Painting time
Reflecting on Rembrandt's power to draw the past into the present through art.
When I was a child, we owned an oil painting like something from the Old Testament. It hung darkly over the green chesterfield in the living room, its complicated gold frame both beautiful and worrisome. On days when I was home from school with a bad cold, I would lie on that chesterfield, looking up at the painting, and think about what would happen if it fell on me. That serious face suddenly so close to mine. The frame looked heavy. The paint looked so thick it might still be wet.
Years later, my dad explained it was a museum print – not a real oil painting at all – and that the painter was a Dutch man named Rembrandt who lived a long time ago. The man in the centre of the painting looked old fashioned, too, wearing a dark robe with bright sleeves made of miles of fabric that hang in folds. I imagined he was a prophet, listening to God, lamenting the sins on the people. He wore a golden chain across his chest that made me think of the chain that hung from our lamp by the bookshelf. I would stand beside it in the corner of the room, tracing its shining links one by one. But the painted man wasn’t paying any attention to his chain, nor to the books on the table beside him. Instead, his hand rested on the head of a statue and his eyes focused away as if he was seeing something unseen or thinking deep thoughts.
This central figure is thought to be Aristotle, the famed philosopher from Ancient Greece, and the statue represents Homer. Five hundred years separated them – this philosopher who elevated sight amongst the senses and the blind poet. In the painting, the chain Aristotle wears is decorated with a medallion commemorating his pupil Alexander the Great, but his contemplative gaze seems to turn away from this political success and towards the lasting consolation of literature. Rembrandt’s composition suggests a quiet wisdom that draws us away from the glitz of decoration and towards an older, deeper source of light.
This fleeting life
Rembrandt himself owned a bust of Homer; it was listed on his 1656 bankruptcy inventory. This painting was completed three years before that, when his studio was still full, his works and collected pieces not yet auctioned off. I wonder what inspiration Rembrandt found in Homer’s face. Did he watch the afternoon light shift across the stone? What ways of seeing did he find reflected there? What did the painter see in the blind poet’s face?
Between Aristotle and Rembrandt, there are over 2,000 years. Between Rembrandt and us, not quite 400 years. And it’s over 50 years since my dad bought that print and had it framed. He was a young man then, buying furniture for his new family home and thinking his own deep thoughts about the riches of time. He told me later that he loved how Rembrandt used light and shadow to express the depths of human character. When I went to Amsterdam a few years ago to see an exhibit of Rembrandt’s later work, he asked me to send him a postcard. Something wonderful, he said, with good faces.

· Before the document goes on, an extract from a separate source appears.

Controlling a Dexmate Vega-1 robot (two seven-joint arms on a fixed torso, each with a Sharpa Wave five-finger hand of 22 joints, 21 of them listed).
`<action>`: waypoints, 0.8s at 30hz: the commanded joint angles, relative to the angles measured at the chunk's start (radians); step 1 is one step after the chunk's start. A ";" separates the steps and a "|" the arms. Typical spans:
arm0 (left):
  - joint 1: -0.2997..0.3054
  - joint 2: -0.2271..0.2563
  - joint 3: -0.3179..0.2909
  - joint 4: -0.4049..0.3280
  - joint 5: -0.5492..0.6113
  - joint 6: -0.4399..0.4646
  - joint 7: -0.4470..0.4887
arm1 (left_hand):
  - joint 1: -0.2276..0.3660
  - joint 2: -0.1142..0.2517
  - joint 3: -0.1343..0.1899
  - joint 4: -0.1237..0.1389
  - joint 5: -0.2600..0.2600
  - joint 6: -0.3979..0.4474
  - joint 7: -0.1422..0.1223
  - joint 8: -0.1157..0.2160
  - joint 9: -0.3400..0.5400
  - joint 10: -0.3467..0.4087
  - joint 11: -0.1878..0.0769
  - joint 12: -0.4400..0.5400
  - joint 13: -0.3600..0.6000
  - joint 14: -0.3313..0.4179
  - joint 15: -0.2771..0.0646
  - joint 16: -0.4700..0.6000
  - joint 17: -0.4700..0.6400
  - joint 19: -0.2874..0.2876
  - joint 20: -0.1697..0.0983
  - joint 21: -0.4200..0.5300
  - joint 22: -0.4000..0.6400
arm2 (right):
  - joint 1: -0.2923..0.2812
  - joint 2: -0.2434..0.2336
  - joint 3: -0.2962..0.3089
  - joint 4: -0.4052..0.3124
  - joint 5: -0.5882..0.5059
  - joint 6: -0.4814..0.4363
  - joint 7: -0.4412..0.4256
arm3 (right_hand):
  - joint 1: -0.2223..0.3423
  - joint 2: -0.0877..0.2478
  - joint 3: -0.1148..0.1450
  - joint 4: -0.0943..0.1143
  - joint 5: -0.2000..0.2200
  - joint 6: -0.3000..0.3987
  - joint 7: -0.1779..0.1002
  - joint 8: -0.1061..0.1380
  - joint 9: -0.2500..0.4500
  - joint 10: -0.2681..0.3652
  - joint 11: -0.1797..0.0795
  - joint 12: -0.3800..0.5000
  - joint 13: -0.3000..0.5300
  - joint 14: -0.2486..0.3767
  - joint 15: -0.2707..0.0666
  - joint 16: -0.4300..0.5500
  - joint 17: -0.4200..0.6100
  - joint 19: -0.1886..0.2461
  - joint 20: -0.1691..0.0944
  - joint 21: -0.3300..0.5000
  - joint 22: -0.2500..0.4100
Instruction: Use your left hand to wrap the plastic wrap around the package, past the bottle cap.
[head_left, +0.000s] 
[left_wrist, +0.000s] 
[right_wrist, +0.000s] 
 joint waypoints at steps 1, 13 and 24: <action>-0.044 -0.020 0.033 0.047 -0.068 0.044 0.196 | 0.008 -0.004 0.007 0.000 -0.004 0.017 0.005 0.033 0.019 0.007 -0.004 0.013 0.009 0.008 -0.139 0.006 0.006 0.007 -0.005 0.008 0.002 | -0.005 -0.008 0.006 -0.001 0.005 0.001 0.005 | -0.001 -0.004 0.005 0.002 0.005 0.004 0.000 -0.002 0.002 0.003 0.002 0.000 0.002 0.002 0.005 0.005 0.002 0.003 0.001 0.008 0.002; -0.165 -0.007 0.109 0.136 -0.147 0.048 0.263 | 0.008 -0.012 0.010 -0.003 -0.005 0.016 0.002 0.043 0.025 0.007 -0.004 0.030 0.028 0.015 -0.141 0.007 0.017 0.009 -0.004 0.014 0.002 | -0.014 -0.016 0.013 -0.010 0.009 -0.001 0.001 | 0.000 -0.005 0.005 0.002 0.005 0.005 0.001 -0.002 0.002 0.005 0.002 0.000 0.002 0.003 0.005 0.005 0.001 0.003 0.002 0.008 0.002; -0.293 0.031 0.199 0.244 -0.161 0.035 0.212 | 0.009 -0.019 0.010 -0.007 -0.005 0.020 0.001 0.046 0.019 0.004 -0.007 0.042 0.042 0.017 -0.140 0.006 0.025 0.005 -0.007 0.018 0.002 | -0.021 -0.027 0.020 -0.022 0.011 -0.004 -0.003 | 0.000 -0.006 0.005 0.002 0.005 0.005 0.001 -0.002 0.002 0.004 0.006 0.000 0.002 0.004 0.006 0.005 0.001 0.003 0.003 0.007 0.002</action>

It’s often said that still life painting depicts the passage of time. A bowl of perfect fruit, a crumpled tablecloth, a vase of flowers. These things do not last, so capturing them on canvas becomes an ironic reminder of the brevity of life itself. But I prefer faces. They, too, pass away, and even their expressions are fleeting, yet, in paint, they last. They continue. In their stillness, we recognise our own feelings and begin to see new ways of being. Time may hang in the many folds of cloth that catch the light, but in a shared moment, we are brought together. The past can be closer than we think.